Elang bondol (Haliastur indus) merupakan salah satu jenis burung pemangsa yang menduduki posisi sebagai top predator. Elang bondol banyak yang ditangkap untuk dipelihara di sangkar sebagai hewan peliharaan yang menyebabkan burung tersebut kehilangan kemampuan untuk berburu akibat lama dipelihara dan tidak dilatih untuk tetap berburu. Di Pusat Penyelamatan Satwa (PPS) Bali, elang bondol yang berhasil disita menunjukkan begging behaviour dimana burung “merengek” setiap kali ada manusia yang mendekat. Hal ini dapat berpengaruh pada kesiapan burung elang sitaan tersebut untuk dilepasliarkan.
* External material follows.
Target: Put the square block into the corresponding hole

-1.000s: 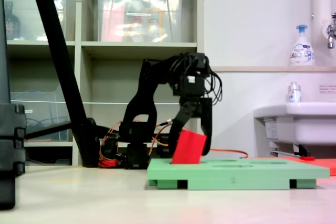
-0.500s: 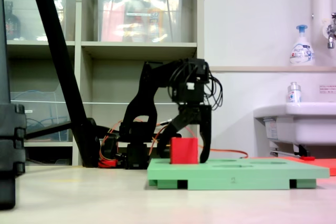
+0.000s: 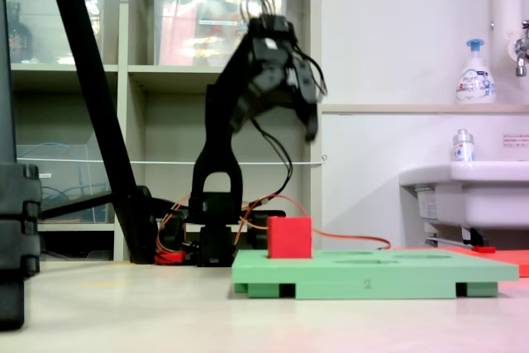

Tujuan dari penelitian ini adalah untuk mengetahui aktivitas harian dan frekuensi begging behaviour dari elang bondol (Haliastur indus) sitaan di PPS Bali. Penelitian ini dilakukan pada bulan Januari 2020. Hasil yang didapat adalah aktivitas harian elang bondol di PPS Bali yang paling dominan dilakukan adalah hinggap diam. Aktivitas kedua terbanyak yang dilakukan adalah menelisik bulu, sedangkan aktivitas yang sedikit dilakukan adalah makan dan bergerak. Elang bondol di PPS Bali paling banyak melakukan begging behaviour pada pagi hari, sedangkan pada siang hari begging paling jarang terjadi. Hasil penelitian ini mengindikasikan bahwa elang bondol sitaan di PPS Bali masih membutuhkan waktu untuk direhabilitasi sebelum dilepasliarkan kembali.

Kata Kunci: aktivitas harian, begging behavior, elang bondol, Haliastur indus, penyelamatan satwa

ABSTRACT

Brahminy kite (Haliastur indus) is one of bird of prey species that occupy position as top predator. Many brahminy kite was captured and was kept as pet which caused those birds lose their ability to hunt as a result of being caged for too long and for not to be trained to hunt. In Bali Wildlife Rescue Centre, the confiscated brahminy kite showed begging behavior in which the birds “whine” every time a human approach. This kind of behaviour affect their readiness to be released in the wild. The purpose of this study was to determine the daily activity and the frequency of begging behaviour of confiscated brahminy kite in Bali Wildlife Rescue Centre. This study was conducted in January 2020. This study found that the brahminy kite at the Bali Wildlife Rescue Centre spent most of their time for perching. The second highest activity was preening, whereas the least activities were feeding and moving. The highest percentage to beg in brahminy kite was recorded in the morning, whereas the lowest percentage was in the midday. The results of this study indicated that the confiscated brahminy kite at the Bali

Wildlife Rescue Centre were still need more time to be rehabilitated prior to release back into the wild.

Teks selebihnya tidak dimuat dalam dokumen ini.